-- Data shown follows --

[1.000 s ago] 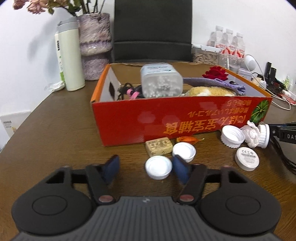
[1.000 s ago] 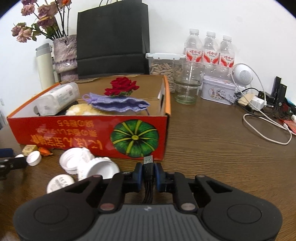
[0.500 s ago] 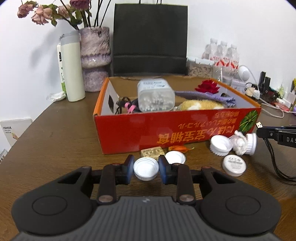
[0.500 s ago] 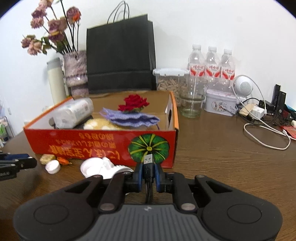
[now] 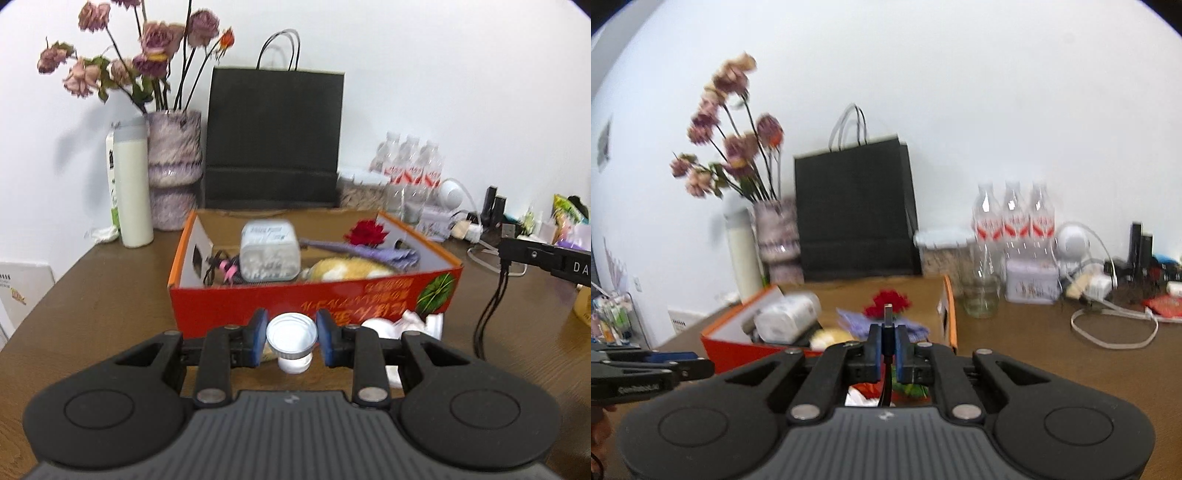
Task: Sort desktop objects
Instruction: 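Carry the white cap and black cable into the box and open both tools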
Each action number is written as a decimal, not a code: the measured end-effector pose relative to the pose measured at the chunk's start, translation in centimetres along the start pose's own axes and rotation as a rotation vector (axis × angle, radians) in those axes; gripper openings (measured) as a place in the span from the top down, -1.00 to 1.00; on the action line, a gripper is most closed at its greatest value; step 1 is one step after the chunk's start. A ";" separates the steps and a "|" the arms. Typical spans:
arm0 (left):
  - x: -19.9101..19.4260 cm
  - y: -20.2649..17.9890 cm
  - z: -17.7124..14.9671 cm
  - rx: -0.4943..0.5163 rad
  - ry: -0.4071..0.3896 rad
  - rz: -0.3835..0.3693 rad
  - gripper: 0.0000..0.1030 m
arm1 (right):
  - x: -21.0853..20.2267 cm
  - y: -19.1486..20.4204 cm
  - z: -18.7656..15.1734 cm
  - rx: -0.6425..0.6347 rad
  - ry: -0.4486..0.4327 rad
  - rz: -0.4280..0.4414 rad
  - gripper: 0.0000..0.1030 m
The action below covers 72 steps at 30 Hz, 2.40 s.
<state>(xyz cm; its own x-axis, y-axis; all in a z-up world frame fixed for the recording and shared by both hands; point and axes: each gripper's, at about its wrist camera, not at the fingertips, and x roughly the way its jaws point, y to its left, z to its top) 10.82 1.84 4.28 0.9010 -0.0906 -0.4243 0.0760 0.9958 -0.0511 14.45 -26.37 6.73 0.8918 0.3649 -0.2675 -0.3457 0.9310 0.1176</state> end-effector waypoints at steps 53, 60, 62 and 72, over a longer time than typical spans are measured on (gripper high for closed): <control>14.1 4.8 7.9 -0.079 -0.070 0.092 0.43 | 21.6 3.9 5.7 0.075 0.038 0.120 0.88; 15.0 5.0 7.1 -0.070 -0.046 0.119 0.43 | 22.3 3.6 4.6 0.067 0.072 0.095 0.88; 15.2 5.2 7.1 -0.076 -0.039 0.128 0.43 | 22.6 3.5 4.4 0.068 0.085 0.093 0.88; 15.6 5.2 6.7 -0.066 -0.019 0.142 0.40 | 23.3 3.2 3.9 0.071 0.124 0.071 0.75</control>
<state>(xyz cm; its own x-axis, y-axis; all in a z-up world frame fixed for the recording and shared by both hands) 28.17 5.65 3.48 0.9085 0.0519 -0.4146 -0.0803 0.9954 -0.0514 35.25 -14.93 4.66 0.8216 0.4322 -0.3717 -0.3806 0.9013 0.2068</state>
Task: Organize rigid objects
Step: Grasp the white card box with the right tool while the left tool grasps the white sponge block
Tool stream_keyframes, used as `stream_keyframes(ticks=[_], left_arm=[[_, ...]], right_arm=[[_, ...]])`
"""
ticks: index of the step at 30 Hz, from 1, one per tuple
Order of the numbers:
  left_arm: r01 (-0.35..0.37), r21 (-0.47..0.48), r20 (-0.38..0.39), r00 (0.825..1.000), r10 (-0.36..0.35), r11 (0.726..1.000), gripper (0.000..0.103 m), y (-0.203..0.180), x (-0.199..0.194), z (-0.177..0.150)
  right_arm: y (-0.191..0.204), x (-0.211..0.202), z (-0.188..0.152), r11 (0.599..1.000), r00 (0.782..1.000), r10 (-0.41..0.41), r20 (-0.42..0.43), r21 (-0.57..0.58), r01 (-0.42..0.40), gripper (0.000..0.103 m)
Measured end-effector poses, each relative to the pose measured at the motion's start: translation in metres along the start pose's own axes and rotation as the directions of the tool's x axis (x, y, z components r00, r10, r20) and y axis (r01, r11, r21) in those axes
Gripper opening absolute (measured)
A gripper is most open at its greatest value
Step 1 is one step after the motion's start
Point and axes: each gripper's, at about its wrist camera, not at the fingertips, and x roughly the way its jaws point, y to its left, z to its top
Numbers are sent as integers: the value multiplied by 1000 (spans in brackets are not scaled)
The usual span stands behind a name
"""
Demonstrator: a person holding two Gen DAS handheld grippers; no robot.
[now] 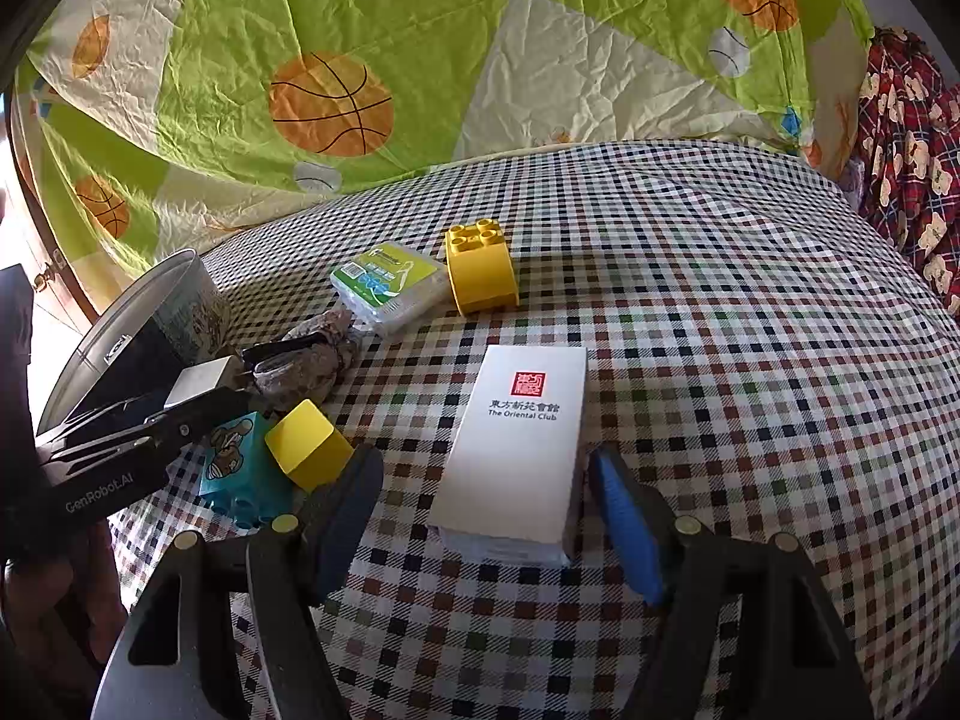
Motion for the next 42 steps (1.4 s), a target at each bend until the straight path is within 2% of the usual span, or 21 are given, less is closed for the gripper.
stream_keyframes(ticks=[4, 10, 15, 19, 23, 25, 26, 30, 37, 42], left_arm=[[13, 11, 4, 1000, -13, 1000, 54, 0, -2, -1], [6, -18, 67, 998, -5, 1000, 52, 8, -17, -4], [1, -16, 109, 994, 1, 1000, 52, 9, -25, -4], [-17, -8, 131, 991, 18, 1000, 52, 7, -28, -4], [-31, 4, 150, 988, 30, 1000, 52, 4, -32, -6], [-33, 6, 158, 987, 32, 999, 52, 4, -33, -6], [-33, 5, 161, 986, 32, 999, 52, 4, -34, -6], [-38, 1, 177, 983, 37, 999, 52, 4, -37, -6], [-65, 3, 237, 969, 62, 998, 52, 2, -48, -9], [-73, -4, 273, 959, 71, 997, 52, 3, -55, -11]], right_arm=[[-1, -1, 0, 1000, 1000, -6, 6, 8, 6, 73], [0, -4, 0, 1000, 999, -31, 18, 3, 31, 73], [-4, 1, 8, 999, 1000, -9, 0, 42, 9, 73], [3, 8, 17, 998, 998, -58, -16, 21, 58, 73], [6, 23, 24, 996, 993, -92, -80, 11, 93, 61], [9, 25, 26, 994, 990, -108, -86, 0, 109, 48], [9, 25, 26, 994, 990, -113, -87, -8, 113, 45], [13, 24, 24, 994, 991, -106, -86, -37, 104, 44], [16, 6, 22, 995, 996, -86, 10, -57, 87, 43], [25, -8, 19, 992, 992, -94, 87, -80, 101, 43]])
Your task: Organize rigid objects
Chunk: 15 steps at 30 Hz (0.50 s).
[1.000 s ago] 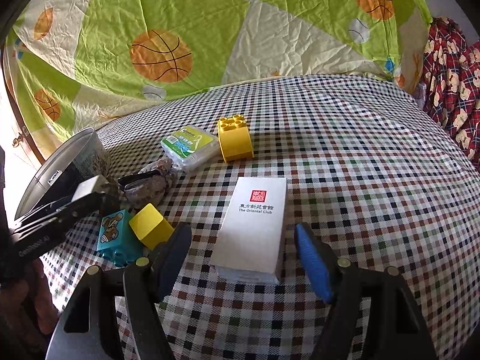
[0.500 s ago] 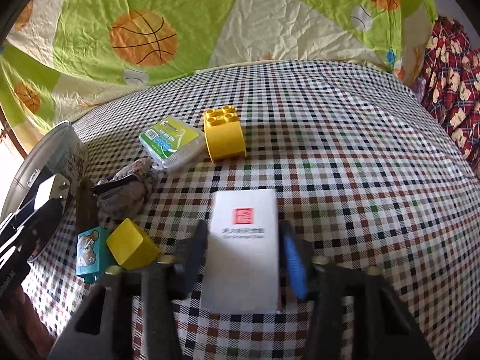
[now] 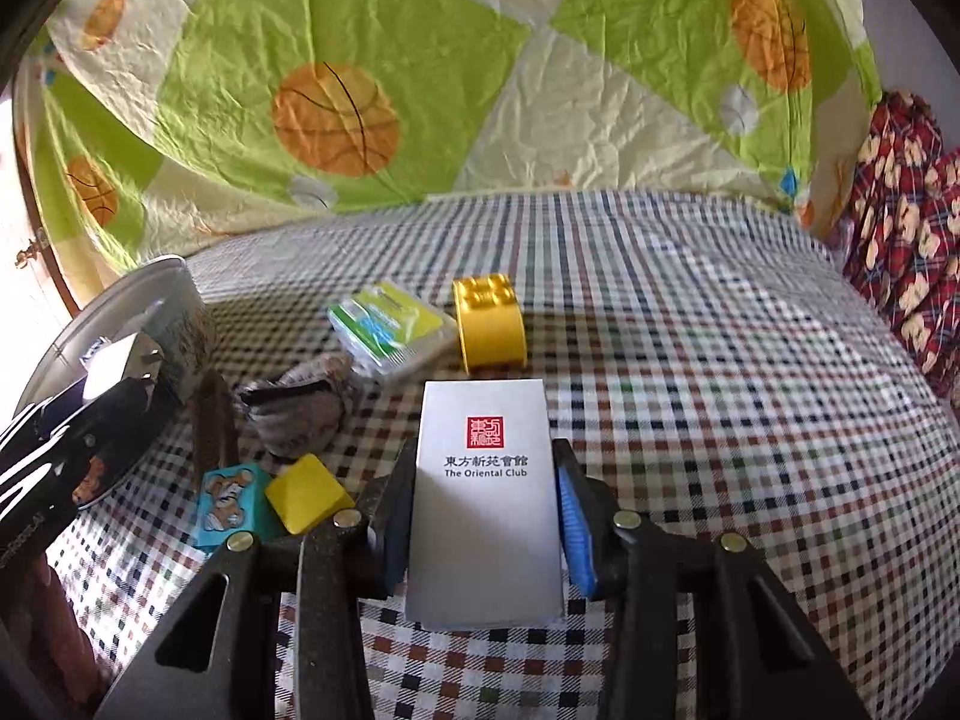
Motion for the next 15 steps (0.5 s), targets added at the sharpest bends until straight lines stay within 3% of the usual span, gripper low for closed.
stream_keyframes(ticks=[15], left_arm=[[-28, -3, 79, 996, 28, 1000, 52, 1, -16, -1]], right_arm=[[0, -22, -1, 999, 990, 29, 136, 21, -32, 44]])
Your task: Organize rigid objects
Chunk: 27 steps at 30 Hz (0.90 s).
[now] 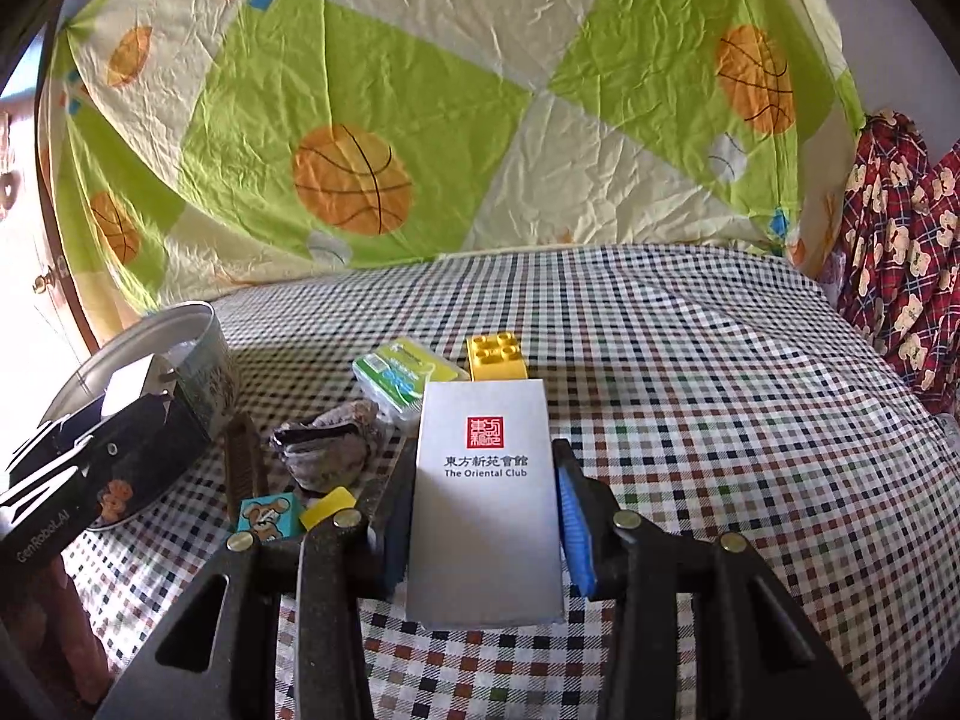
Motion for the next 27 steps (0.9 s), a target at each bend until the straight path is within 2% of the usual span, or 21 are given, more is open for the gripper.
stream_keyframes(ticks=[8, 14, 20, 27], left_arm=[[-12, 2, 28, 1000, 12, 1000, 52, -1, -6, 0], [-15, 0, 42, 999, 15, 1000, 52, 0, -8, -1], [-8, -14, 46, 999, 9, 1000, 52, 2, -9, 0], [-9, -24, 63, 998, 11, 1000, 52, 5, -12, 0]], right_arm=[[-2, -19, -2, 1000, 995, -7, 98, 18, 5, 44], [-3, -25, -2, 999, 991, -5, 131, 32, 0, 44], [-2, -37, -2, 998, 977, 13, 214, 50, -24, 44], [10, -38, 0, 1000, 969, 4, 245, 16, -8, 44]])
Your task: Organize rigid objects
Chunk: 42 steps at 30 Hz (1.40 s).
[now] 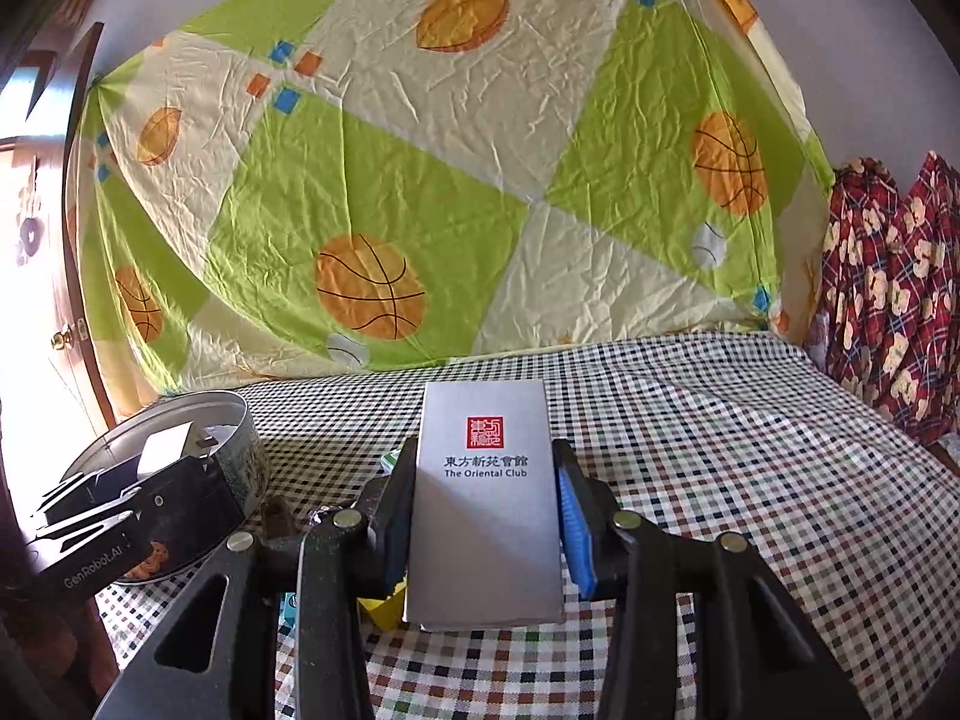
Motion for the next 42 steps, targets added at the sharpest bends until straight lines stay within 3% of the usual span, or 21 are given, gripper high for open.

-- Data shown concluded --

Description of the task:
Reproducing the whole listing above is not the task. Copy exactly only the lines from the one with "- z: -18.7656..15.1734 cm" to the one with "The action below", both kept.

Result:
  - z: -18.7656..15.1734 cm
  - rx: -0.6425..0.6347 rad
  - ry: -0.4486..0.4327 rad
  - rz: -0.4280..0.4414 rad
  - gripper: 0.0000..0.1030 m
The action below covers 72 steps at 30 Hz, 2.40 s.

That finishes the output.